De momento, quien no se ahorra la evidencia de la fragilidad de una novela cuando llevas veinte meses sin atenderla, es un servidor. Qué escuálida de personajes, qué pulso narrativo tan débil el suyo, que menguadita de tono ha quedado la pobre. De momento, estoy haciendo lo que puedo por reanimarla, transmitirle de nuevo mi cariño, convencerla de que no la había abandonado sino, al revés, la tenía como una reina, calentita  en su cajón del escritorio, segura y a resguardo del mundo cruel en su carpeta de archivos, en espera de que le saliese un novio de posibles, un buen partido. No sé si lograré convencerla. Ayer, sin ir más lejos, me susurró toda mustia que necesitaba un cambio de título, que el nombre que le puse el día de su bautizo –qué tiempos de alocada ilusión, recordábamos ambos con cierta nostalgia -, ya no le gustaba. Me dijo que pensase en un título comercial, de los que se llevan hoy día, en vez de uno sesudo, poético y de muchas ínfulas. “Podrías titularme El misterio del código compostelano, o El club de las viudas voluntarias que hacían macramé en tanto cocinaban tomates verdes helados y se acordaban de las corrientes de aire cuando estuvieron en Tokio viendo llorar a los cocodrilos, o mira, sin ir más lejos, La sastra de Sartre, ahora que están de moda las costuras”. “No sé, no sé… “, creo que le respondí. “Lo del título ya se verá -con los dos ojos -, cuando acabe de vestirte y maquillarte para el baile con el editor. De momento, déjame hacer. Ella, algo inquieta, temerosa ante el espejo, preguntó. “Cómo”. A lo que no tuve más remedio que contestar: “¿No creerá la señora en todos esos lugares comunes y odiosos tópicos acerca de la naturaleza y el artificio? Usted no, señora”
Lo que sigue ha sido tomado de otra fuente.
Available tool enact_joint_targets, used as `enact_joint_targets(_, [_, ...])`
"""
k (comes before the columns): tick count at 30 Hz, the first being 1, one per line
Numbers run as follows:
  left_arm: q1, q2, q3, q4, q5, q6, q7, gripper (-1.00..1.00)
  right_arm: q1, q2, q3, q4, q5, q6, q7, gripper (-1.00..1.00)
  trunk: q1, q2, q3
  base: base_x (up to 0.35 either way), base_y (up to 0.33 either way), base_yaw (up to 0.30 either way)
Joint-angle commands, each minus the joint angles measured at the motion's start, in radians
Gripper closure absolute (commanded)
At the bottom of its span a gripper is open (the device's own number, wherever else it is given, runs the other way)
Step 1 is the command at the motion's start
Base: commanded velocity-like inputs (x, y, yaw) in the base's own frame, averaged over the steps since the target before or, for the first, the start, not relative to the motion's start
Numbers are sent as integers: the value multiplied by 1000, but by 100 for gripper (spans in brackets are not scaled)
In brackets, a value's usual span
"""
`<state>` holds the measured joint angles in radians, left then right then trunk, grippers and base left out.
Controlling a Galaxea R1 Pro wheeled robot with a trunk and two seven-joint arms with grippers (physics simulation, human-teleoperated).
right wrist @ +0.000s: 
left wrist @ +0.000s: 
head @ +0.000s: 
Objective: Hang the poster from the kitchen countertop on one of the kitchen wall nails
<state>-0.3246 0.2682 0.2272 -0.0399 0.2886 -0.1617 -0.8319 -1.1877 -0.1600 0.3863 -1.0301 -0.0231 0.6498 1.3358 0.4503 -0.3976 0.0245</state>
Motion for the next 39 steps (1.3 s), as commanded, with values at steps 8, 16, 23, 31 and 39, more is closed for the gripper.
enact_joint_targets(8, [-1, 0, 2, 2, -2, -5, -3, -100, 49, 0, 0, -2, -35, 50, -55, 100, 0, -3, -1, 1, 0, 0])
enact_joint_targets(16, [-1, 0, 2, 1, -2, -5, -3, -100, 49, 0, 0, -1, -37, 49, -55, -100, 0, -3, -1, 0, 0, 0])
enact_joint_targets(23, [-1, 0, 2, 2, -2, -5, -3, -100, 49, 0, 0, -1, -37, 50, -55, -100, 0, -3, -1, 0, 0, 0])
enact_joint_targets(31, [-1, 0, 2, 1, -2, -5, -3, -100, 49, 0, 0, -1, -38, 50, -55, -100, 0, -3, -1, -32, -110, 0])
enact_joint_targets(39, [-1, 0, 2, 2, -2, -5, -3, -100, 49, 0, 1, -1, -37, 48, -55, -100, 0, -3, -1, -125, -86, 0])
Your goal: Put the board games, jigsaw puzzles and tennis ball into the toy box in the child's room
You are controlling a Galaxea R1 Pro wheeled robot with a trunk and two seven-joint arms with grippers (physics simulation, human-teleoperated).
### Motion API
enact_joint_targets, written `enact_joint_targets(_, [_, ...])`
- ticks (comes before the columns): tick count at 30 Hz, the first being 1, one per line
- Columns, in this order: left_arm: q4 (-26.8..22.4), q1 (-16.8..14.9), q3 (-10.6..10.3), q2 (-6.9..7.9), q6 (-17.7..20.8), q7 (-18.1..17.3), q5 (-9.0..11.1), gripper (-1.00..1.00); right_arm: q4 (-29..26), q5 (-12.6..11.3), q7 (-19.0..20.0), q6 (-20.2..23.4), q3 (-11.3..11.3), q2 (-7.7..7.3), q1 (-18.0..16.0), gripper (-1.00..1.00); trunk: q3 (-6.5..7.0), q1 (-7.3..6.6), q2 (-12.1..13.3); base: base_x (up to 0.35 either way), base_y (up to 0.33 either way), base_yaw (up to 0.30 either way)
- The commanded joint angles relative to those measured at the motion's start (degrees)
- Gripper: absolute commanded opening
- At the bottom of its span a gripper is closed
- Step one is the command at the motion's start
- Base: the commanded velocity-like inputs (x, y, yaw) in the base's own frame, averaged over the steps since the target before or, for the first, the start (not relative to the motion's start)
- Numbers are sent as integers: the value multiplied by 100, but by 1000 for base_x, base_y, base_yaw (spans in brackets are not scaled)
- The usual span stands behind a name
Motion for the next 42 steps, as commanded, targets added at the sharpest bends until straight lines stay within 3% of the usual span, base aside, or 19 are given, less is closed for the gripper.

Ella, algo amoscada, se reclinó en la pantalla y, en efecto, se está dejando hacer. Tengo la impresión de que me tiene pillada la cita de Mann, pero disimula la muy listilla. Las novelas es lo que tienen: siempre se dejan hacer, si no les hablas primero nunca intervienen en la conversación y, llegado el caso, si no las lees ni siquiera se toman la molestia de existir.